● PROVIDED MATERIAL
:::::

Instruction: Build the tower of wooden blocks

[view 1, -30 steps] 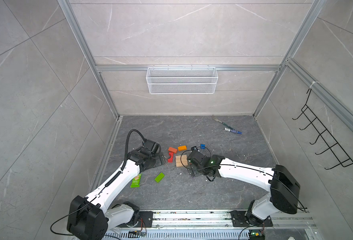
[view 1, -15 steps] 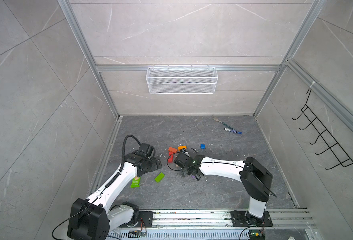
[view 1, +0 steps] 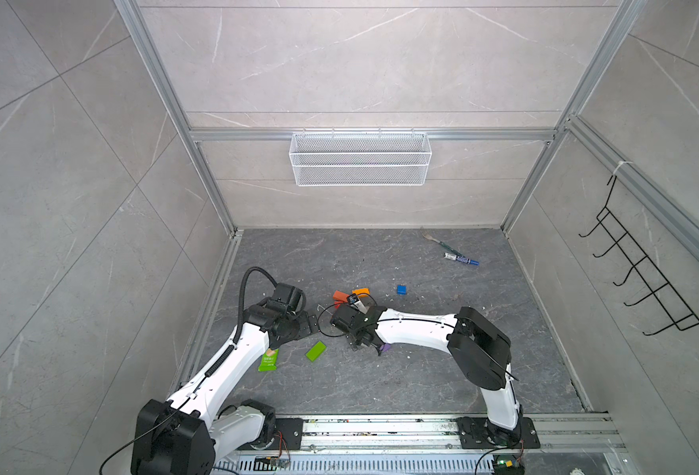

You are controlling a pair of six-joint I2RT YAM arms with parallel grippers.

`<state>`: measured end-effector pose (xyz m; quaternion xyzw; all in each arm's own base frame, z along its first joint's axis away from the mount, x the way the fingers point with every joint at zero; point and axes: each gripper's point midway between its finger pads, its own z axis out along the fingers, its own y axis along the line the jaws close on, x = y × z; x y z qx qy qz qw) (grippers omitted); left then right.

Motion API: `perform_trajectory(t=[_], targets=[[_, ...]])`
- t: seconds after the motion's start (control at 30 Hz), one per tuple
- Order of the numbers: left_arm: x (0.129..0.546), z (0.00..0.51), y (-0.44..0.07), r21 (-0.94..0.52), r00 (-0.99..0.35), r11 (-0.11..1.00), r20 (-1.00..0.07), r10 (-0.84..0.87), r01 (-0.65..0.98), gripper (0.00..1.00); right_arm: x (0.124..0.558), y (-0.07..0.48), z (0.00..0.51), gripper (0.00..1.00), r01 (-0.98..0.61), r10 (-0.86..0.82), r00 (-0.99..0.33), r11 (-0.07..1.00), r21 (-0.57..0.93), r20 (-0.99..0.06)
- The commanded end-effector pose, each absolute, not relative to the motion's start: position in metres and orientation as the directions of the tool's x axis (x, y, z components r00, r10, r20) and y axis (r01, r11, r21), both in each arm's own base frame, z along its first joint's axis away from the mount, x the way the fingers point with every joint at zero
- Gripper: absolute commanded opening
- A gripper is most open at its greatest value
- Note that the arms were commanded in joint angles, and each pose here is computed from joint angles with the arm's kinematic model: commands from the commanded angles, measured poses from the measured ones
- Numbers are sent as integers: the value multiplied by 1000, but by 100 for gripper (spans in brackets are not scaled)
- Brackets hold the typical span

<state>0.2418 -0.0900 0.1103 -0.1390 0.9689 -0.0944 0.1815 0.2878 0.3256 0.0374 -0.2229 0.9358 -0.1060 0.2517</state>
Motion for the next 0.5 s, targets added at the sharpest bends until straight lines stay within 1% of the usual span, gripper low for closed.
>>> perform_trajectory(t=[0.0, 0.47], targets=[[241, 117, -90, -248, -894, 945, -341, -292, -215, 100, 290, 323, 35, 99, -345, -481, -776, 866, -362, -409], [239, 116, -90, -255, -893, 941, -335, -301, -222, 100, 298, 325, 29, 99, -337, -499, -772, 847, -411, -395]])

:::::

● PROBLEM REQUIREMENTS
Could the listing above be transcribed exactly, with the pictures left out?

● ANSWER TO THIS PROBLEM
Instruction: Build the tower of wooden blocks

[view 1, -30 steps] 
[view 1, -15 steps] 
[view 1, +0 steps] 

You are controlling a pair of six-joint I2RT YAM arms with parallel grippers.

`<state>`: measured end-effector pose (xyz m; quaternion xyzw; all in each arm's own base frame, z along its first joint's axis away from the mount, x the way the fingers point with every joint at zero; point and axes: each gripper's point midway between its finger pads, its own z axis out along the fingers, its own y axis along the line the jaws close on, x = y × z; x y z qx qy qz qw) (grippers omitted); left then right.

Motion API: `perform_trajectory(t=[_], targets=[[_, ...]])`
- t: seconds after the motion's start (control at 30 Hz), one per tuple
- Order of the numbers: left_arm: x (0.129..0.546), z (0.00..0.51), y (-0.44..0.07), r21 (-0.94..0.52), r00 (-0.99..0.35), r11 (-0.11..1.00), r20 (-1.00..0.07), r10 (-0.84..0.87), r01 (-0.65..0.98), gripper (0.00..1.00); right_arm: x (0.124..0.558), y (-0.07..0.48), z (0.00..0.51), gripper (0.00..1.00), r01 (-0.98..0.61), r10 (-0.86..0.82), r00 (-0.99..0.33), r11 (-0.07..1.00), r21 (-0.57..0.93), r20 (-0.99..0.06)
- The commanded end-effector pose, each absolute, not relative to the motion's start: position in metres and orientation as the directions of the tool's x axis (x, y, z components r00, r10, r20) and y axis (r01, r11, r21), both in each arm's own base frame, z along its first joint's axis away from the mount, x the way the fingers point with every joint at zero
- Gripper: absolute commanded opening
- A gripper is most open at its greatest value
- Note that the arms were commanded in joint angles, and each pose here is computed from joint angles with the arm's kinematic model: commands from the commanded angles, measured poses from the measured ones
- Numbers are sent as integers: the value multiplied by 1000, but by 100 for gripper (spans in brackets are not scaled)
- Brackets hold the typical span

<state>0.2418 -0.0900 0.1103 -0.1390 0.9689 -0.0944 0.1815 0.2878 0.3256 0.0374 -0.2229 0.9358 -0.1060 0.2517</state>
Motion for the next 0.5 s, targets added at the sharpest bends until straight lines stay within 1% of the usual span, gripper low for closed.
>>> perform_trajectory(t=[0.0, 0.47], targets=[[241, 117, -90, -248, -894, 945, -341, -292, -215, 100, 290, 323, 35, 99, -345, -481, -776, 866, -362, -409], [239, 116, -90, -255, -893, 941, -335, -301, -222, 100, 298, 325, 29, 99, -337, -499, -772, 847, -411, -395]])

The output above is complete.